[AnyFlow] FAR: standalone causal-mask builder + torch.compile follow-up by Enderfga · Pull Request #13792 · huggingface/diffusers

Enderfga · 2026-05-22T15:38:30Z

Summary

Follow-up to #13745. Started as @dg845's torch.compile(fullgraph=True) ask
(discussion_r3286032020);
along the way we also (1) migrated chunk_partition from a pipeline class
attribute into the transformer config (so the diffusers code matches the
field already baked into the released checkpoints on the Hub), (2) refreshed
the docs with the full author list and the upstream demo prompts/assets, and
(3) fixed a per-chunk timesteps shadowing bug in the FAR pipeline rollout
that was the actual root cause of the precision drift spotted in earlier
FAR generations.

After the four commits in this branch, diffusers code, the pushed Hub
checkpoint configs, and the upstream NVlabs/AnyFlow reference are all
in sync, and the released T2V / I2V / V2V demos in the doc page reproduce
NVlabs-equivalent quality at the same seed.

What's in this branch

1. `torch.compile(fullgraph=True)` support (`f4c7af8`)

Direct response to dg845's quoted suggestion:

Since _build_causal_mask doesn't depend on the transformer internals, we could refactor this to be a standalone function.

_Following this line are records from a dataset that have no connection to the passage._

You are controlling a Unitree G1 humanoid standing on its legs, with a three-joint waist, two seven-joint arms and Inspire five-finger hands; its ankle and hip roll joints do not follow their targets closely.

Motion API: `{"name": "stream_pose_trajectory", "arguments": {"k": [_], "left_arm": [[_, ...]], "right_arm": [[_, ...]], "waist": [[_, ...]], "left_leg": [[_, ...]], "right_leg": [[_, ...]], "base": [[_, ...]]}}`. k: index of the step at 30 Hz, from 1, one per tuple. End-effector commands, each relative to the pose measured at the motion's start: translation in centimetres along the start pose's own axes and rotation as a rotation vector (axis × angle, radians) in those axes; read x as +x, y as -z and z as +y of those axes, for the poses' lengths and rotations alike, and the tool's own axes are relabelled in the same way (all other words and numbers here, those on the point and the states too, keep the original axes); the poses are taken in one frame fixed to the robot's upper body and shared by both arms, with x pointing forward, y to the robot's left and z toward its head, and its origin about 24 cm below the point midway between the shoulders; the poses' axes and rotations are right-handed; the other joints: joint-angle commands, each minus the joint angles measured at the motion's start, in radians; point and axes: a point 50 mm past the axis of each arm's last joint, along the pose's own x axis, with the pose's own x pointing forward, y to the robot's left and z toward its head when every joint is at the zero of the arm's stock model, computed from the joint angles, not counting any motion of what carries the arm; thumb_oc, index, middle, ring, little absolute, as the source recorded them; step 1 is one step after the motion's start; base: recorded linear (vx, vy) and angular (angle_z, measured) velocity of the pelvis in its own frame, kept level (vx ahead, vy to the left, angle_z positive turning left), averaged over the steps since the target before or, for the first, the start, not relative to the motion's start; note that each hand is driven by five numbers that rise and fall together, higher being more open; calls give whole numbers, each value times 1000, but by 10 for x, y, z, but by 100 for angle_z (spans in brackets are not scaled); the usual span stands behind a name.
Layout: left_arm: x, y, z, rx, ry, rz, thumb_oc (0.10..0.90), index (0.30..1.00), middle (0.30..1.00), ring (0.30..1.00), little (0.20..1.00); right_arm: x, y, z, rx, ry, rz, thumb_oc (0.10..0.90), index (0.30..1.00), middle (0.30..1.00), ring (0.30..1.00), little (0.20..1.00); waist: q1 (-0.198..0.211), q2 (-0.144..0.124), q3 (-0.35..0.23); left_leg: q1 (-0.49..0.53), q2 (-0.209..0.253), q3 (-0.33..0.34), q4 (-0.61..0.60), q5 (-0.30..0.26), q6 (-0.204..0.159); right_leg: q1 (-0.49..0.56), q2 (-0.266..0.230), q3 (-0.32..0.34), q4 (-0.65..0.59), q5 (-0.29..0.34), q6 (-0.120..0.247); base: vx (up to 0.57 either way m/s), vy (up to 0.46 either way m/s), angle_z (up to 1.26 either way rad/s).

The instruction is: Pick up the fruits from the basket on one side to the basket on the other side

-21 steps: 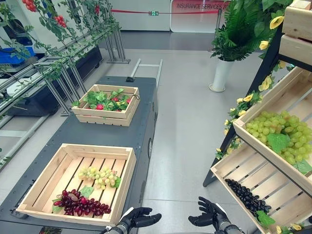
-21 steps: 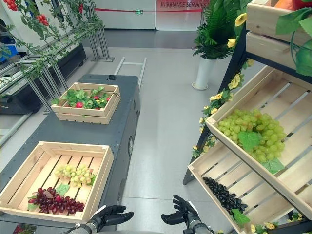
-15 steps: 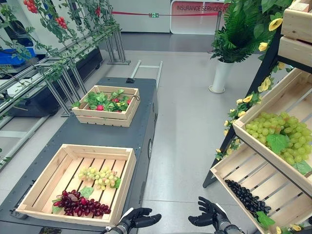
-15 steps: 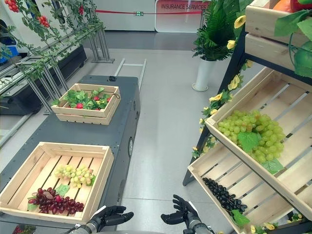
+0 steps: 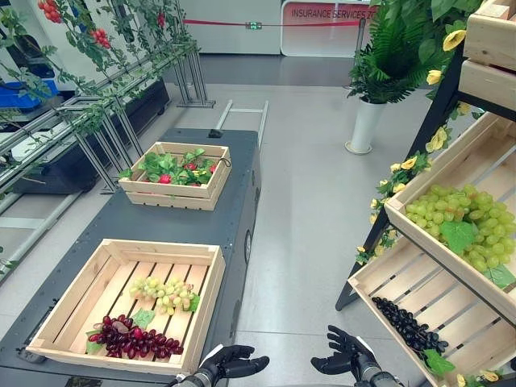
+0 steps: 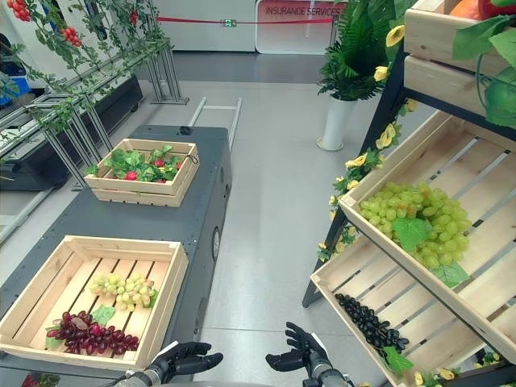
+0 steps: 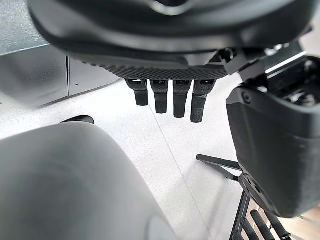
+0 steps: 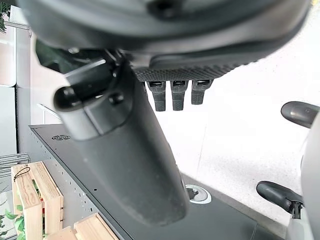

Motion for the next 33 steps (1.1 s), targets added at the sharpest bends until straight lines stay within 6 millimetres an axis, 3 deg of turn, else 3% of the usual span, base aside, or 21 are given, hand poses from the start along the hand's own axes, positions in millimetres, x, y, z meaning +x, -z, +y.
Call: {"name": "stream_pose_trajectory", "arguments": {"k": [1,8,18,22,25,27,28,33], "left_arm": [[20,-63,-2,94,-4,-224,800,900,900,900,900],[19,-78,6,195,-76,-316,800,900,900,900,900],[0,-117,25,414,-334,-669,800,900,900,900,900],[-16,-145,45,486,-488,-846,800,900,900,900,900],[-36,-171,74,505,-623,-960,800,900,900,900,900],[-43,-176,84,507,-671,-986,800,900,900,900,900],[-57,-186,102,544,-766,-1020,800,900,900,900,900],[-76,-195,131,655,-900,-1011,800,900,900,900,900]], "right_arm": [[20,-53,6,-21,-29,-169,800,900,900,900,900],[22,-61,8,-29,-42,-189,800,900,900,900,900],[21,-64,3,-68,-55,-190,800,900,900,900,900],[20,-66,-4,-87,-45,-190,800,900,900,900,900],[19,-68,-11,-71,-18,-202,800,900,900,900,900],[18,-68,-14,-60,-5,-206,800,900,900,900,900],[16,-71,-21,-39,20,-220,800,900,900,900,900],[14,-82,-36,-22,65,-262,800,900,900,900,900]], "waist": [[8,-11,52],[3,0,72],[-2,14,88],[5,19,95],[16,23,101],[19,24,104],[27,28,111],[45,37,133]], "left_leg": [[49,-93,86,10,-142,49],[43,-97,87,10,-136,54],[37,-106,84,10,-130,55],[25,-110,73,10,-124,54],[14,-112,66,10,-118,53],[10,-113,63,10,-115,54],[1,-115,54,10,-110,55],[-25,-116,38,29,-104,54]], "right_leg": [[35,3,15,24,-80,3],[28,-2,15,33,-82,1],[25,-9,13,34,-83,5],[15,-11,12,35,-84,4],[5,-16,8,38,-84,3],[1,-17,7,40,-84,3],[-9,-18,4,46,-86,0],[-37,-27,-9,78,-98,-8]], "base": [[0,0,0],[-15,-6,0],[0,14,0],[-14,45,1],[-16,65,1],[-16,70,2],[-20,99,1],[-22,94,14]]}}
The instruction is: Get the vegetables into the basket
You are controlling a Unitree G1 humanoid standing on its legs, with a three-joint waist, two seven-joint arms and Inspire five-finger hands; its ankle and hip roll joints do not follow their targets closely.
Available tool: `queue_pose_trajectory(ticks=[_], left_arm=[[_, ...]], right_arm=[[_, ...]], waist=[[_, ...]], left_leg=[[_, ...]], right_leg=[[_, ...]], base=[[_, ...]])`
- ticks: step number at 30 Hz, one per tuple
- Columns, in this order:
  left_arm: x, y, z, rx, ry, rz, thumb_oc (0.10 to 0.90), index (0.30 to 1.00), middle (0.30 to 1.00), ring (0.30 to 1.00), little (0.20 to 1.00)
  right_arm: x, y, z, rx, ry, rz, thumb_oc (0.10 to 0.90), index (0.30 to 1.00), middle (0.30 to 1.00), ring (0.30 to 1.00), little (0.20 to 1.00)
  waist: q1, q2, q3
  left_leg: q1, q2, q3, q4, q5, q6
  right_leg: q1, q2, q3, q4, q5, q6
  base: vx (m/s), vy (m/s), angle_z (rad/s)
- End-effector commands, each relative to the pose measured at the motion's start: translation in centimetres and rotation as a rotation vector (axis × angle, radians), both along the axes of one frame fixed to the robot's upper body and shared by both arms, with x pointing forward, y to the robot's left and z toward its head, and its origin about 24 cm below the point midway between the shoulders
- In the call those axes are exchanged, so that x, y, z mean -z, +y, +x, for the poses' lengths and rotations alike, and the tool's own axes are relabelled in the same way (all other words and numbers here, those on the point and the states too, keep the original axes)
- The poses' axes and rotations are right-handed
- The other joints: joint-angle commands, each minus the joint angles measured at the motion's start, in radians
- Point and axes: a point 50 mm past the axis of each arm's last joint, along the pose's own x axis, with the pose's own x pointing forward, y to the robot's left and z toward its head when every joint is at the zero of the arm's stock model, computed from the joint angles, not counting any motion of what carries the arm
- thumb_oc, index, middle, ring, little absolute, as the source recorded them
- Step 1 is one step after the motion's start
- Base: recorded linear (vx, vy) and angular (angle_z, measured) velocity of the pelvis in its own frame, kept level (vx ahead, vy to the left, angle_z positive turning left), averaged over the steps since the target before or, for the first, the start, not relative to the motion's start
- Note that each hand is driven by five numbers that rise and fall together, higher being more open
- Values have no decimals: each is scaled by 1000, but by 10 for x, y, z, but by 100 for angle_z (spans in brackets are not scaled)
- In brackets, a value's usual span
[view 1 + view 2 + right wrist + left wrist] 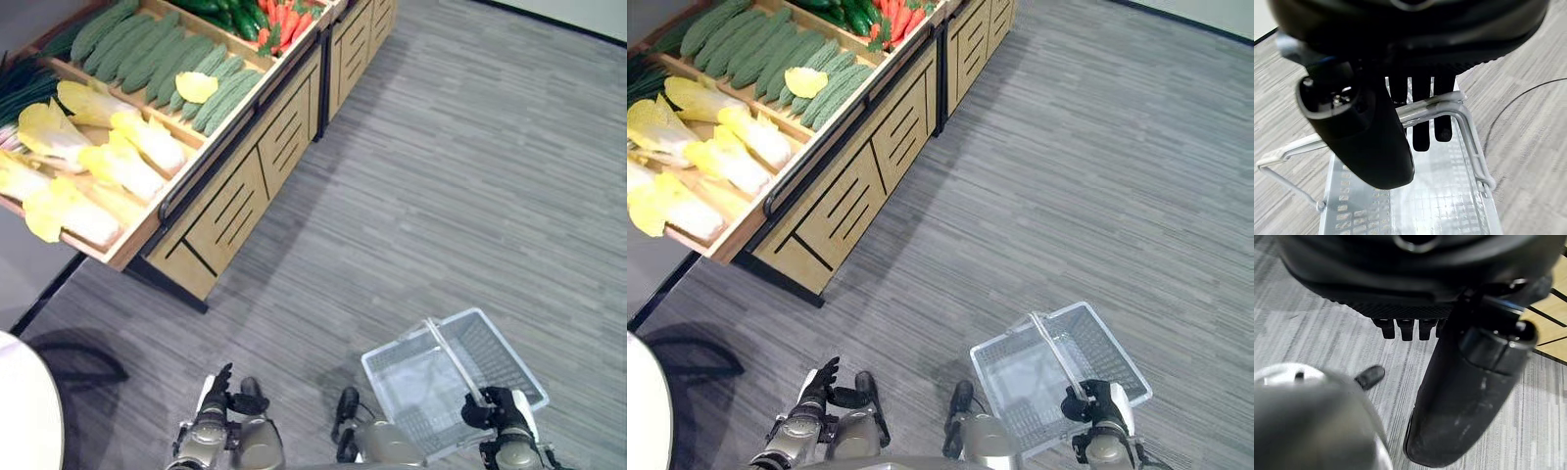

Then we can do something similar for AnyFlowPipeline, so that the BlockMask can be created independently of the transformer and we can run more torch.compile() tests.

AnyFlowFARTransformer3DModel.build_attention_mask(...) — new public method returning a BlockMask for a given chunk layout. Two modes: "train" (matches _forward_train) and "cache" (matches _forward_cache). The autoregressive _forward_inference path attends through the KV cache and doesn't consume a full mask, so it has no mode.
attention_mask: Optional[BlockMask] = None kwarg on forward(), threaded into _forward_train and _forward_cache. When provided, the in-forward create_block_mask(_compile=False) call is skipped, making the forward graph-traceable under torch.compile(fullgraph=True). The optional-with-fallback pattern matches LTX2's prepare_video_coords (transformer_ltx2.py:1447-1450). Not declared on _forward_inference (per .ai/models.md: don't declare a param you ignore).
_build_freqs compile-safe: cache lookup/write is bypassed inside torch.compiler.is_compiling() so mutating self._freqs_cache doesn't trip a Dynamo guard on the second compiled call. Eager behaviour unchanged. (Same edit in the bidi transformer via # Copied from sync.)
Pipeline: AnyFlowFARPipeline.encode_kv_cache pre-builds the mask via transformer.build_attention_mask(mode="cache", ...) and passes it in, so users can wrap pipe.transformer in torch.compile(fullgraph=True) end-to-end.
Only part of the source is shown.